(Goal of the exercise):
Your job is to return every line of the listing holding the string "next".

· · · · ·

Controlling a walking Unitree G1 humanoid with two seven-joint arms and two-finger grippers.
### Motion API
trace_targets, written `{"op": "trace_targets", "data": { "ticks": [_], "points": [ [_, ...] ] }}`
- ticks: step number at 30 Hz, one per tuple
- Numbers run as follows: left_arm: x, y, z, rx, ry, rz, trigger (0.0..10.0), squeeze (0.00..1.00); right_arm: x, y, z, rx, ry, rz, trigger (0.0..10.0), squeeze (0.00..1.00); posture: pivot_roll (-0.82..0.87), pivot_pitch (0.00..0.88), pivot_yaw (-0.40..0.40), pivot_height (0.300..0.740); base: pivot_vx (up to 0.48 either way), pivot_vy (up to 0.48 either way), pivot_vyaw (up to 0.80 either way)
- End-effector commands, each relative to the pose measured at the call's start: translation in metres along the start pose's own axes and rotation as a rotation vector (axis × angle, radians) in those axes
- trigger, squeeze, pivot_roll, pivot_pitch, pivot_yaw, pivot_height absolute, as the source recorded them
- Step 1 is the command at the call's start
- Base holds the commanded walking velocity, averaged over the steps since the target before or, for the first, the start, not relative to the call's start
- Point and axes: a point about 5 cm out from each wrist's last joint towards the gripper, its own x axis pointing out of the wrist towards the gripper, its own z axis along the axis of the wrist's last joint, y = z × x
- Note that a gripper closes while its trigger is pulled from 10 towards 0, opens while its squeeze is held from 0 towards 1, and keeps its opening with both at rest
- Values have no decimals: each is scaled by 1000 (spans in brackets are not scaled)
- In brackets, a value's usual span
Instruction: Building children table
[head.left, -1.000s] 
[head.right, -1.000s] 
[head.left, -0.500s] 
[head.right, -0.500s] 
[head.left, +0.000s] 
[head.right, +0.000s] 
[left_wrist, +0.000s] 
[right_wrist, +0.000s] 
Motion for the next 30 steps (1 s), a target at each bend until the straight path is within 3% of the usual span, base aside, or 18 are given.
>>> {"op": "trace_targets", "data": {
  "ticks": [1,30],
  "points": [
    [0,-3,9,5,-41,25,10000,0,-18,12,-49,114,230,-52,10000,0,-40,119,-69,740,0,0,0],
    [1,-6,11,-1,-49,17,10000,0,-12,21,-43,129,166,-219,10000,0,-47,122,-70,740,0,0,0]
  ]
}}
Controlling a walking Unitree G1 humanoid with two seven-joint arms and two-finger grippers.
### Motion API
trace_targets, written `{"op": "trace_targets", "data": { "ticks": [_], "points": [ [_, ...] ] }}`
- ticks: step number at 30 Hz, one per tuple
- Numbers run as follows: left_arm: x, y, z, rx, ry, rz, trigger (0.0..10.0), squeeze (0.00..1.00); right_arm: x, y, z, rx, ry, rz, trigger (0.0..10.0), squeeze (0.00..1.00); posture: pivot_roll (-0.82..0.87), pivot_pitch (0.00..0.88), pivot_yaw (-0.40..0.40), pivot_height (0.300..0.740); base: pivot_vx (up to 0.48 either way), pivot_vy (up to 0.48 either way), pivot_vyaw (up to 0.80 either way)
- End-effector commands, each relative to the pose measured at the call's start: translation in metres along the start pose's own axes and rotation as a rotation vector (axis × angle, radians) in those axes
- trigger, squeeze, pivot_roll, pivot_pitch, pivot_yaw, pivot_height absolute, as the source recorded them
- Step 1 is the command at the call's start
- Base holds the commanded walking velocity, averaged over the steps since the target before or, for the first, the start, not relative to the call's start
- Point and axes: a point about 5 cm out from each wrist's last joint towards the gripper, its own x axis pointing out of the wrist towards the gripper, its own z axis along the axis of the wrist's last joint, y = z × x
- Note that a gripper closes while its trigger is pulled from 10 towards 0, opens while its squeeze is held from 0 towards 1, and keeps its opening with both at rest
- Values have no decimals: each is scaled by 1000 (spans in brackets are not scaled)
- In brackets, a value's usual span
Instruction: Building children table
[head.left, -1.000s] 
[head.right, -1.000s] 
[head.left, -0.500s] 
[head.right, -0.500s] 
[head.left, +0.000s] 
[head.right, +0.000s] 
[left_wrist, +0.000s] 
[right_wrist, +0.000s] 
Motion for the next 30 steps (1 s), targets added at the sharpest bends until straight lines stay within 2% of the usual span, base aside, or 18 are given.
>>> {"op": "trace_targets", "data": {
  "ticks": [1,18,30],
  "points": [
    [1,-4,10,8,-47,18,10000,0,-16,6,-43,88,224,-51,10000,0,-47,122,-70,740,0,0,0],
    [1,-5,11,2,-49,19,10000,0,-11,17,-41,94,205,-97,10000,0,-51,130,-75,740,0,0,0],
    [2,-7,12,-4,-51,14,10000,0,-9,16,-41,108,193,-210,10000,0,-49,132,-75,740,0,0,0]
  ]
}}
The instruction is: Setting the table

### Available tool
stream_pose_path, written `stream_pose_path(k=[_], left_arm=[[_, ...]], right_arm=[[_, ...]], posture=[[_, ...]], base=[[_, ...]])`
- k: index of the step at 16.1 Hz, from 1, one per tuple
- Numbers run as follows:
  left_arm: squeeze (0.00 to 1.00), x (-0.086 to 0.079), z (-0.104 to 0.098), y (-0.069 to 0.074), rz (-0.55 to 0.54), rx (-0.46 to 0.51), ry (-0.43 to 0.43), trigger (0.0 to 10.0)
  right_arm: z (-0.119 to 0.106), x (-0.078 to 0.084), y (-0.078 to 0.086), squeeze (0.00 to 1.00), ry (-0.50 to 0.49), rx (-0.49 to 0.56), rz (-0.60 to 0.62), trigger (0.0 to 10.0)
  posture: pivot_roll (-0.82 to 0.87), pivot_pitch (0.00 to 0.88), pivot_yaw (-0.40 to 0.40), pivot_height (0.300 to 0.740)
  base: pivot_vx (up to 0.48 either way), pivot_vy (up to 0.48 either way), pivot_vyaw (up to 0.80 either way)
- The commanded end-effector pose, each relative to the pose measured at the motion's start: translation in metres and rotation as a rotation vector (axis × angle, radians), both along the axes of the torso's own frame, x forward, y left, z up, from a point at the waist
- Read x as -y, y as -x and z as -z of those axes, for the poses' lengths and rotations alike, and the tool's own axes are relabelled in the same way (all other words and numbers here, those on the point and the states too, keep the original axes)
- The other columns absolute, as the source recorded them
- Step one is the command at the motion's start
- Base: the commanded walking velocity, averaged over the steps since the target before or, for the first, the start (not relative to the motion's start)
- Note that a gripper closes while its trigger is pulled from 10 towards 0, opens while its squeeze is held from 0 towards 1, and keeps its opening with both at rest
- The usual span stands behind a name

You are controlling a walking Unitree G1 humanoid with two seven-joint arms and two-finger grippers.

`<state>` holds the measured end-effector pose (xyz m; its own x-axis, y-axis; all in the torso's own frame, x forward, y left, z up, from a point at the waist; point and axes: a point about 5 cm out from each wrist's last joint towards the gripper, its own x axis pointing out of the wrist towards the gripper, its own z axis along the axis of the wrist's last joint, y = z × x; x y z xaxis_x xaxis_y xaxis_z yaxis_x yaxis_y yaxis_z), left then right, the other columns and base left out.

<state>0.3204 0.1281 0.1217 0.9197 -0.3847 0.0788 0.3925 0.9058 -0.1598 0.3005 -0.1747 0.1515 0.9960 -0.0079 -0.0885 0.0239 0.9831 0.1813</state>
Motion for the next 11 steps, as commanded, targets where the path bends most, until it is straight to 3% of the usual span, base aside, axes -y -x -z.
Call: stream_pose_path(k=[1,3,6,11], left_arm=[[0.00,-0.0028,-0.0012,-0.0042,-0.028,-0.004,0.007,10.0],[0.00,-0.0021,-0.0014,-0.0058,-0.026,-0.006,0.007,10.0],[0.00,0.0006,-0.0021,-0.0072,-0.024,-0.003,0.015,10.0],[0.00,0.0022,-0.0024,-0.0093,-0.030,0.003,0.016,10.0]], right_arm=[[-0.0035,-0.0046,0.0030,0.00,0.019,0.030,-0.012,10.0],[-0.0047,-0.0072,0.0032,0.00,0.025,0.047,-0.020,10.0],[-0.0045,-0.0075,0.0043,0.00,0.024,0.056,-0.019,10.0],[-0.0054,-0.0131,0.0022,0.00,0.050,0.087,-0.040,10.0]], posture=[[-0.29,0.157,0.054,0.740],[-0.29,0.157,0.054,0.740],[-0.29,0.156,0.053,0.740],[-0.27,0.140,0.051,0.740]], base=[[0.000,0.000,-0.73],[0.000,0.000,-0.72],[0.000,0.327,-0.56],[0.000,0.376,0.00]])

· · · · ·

(Output below):
Motion for the next 30 steps (1 s), a target at each bend until the straight path is within 3% of the usual span, base aside, or 18 are given.
Motion for the next 30 steps (1 s), targets added at the sharpest bends until straight lines stay within 2% of the usual span, base aside, or 18 are given.
Motion for the next 11 steps, as commanded, targets where the path bends most, until it is straight to 3% of the usual span, base aside, axes -y -x -z.

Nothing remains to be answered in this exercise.